English contract law case

Experience Hendrix LLC v PPX Enterprises Inc [2003] EWCA Civ 323 is an English contract law case, concerning the availability of restitution damages for breach of contract.

==Facts==
Experience Hendrix LLC was the successor in title to Jimi Hendrix's estate. PPX Enterprises were his music publishers and were suing him before he died. Three years after, they settled (1973). The agreement was that PPX were entitled to masters of some of his recordings, in Sch A of the agreement, provided PPX paid royalties to Experience Hendrix. In breach of the agreement, PPX granted licences to masters not in Sch A. Experience Hendrix sued for the breach.

==Judgment==
Court of Appeal said it would be unjust if PPX could breach the settlement and avoid paying royalties, which they would have had to pay if the songs were on Sch A. But the case was not exceptional enough to allow an account for all profits.

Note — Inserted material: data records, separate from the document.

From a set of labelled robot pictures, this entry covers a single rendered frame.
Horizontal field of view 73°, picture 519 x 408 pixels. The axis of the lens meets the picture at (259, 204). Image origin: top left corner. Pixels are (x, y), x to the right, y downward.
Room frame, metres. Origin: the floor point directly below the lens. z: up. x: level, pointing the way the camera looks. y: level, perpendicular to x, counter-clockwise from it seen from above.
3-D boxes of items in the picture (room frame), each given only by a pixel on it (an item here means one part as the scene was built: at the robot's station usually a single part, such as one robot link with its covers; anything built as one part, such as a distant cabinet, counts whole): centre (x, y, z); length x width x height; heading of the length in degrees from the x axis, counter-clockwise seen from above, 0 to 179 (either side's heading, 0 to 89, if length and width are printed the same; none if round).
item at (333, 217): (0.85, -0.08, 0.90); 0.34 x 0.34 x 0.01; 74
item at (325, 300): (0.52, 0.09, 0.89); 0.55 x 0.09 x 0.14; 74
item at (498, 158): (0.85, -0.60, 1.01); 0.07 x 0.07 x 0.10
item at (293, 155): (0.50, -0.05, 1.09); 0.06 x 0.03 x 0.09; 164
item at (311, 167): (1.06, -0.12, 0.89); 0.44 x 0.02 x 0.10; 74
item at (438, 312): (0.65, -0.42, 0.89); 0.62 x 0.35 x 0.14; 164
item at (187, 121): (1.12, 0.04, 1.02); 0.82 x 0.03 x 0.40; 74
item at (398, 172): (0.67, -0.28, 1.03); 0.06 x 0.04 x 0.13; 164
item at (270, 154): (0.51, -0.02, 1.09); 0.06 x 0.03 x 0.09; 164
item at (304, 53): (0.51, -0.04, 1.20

Mance LJ said they should pay ‘a reasonable sum’ for using the material. That was ‘such sum as might reasonably have been demanded’ by the estate ‘as a quid pro quo for agreeing to permit the two licences into which PPX entered in breach of the settlement agreement’. He said there was an element of artificiality, because permission for the licences may never have been given, but this directed ‘the court’s attention to the commercial value of the right infringed’ and the court could ‘assess the sum payable by reference to the fees that might in other contexts be demanded and paid between willing parties.’

== Outcome ==
The Hendrix vs Chalpin arguing looked as if it would are resolved in 1973 by method of an edict in the litigation of PPX Enterprises, Inc. v. Davis. Judicial proceedings were held within the judicature of Justice in London. In brief, the Hendrix Estate has acknowledged Enterprises' entitlement of thirty three percent of master recordings and also the preservation of rights to Increased royalty was ruled out in favor of the Estate. Enterprises abandoned all claims against the defendants and in agreement to surrender alternative master recordings then in its possession. Judgment was entered in favor of the defendants and against Enterprises within the quantity of fifty thousand pounds, and Chalpin in person warranted payment of that add.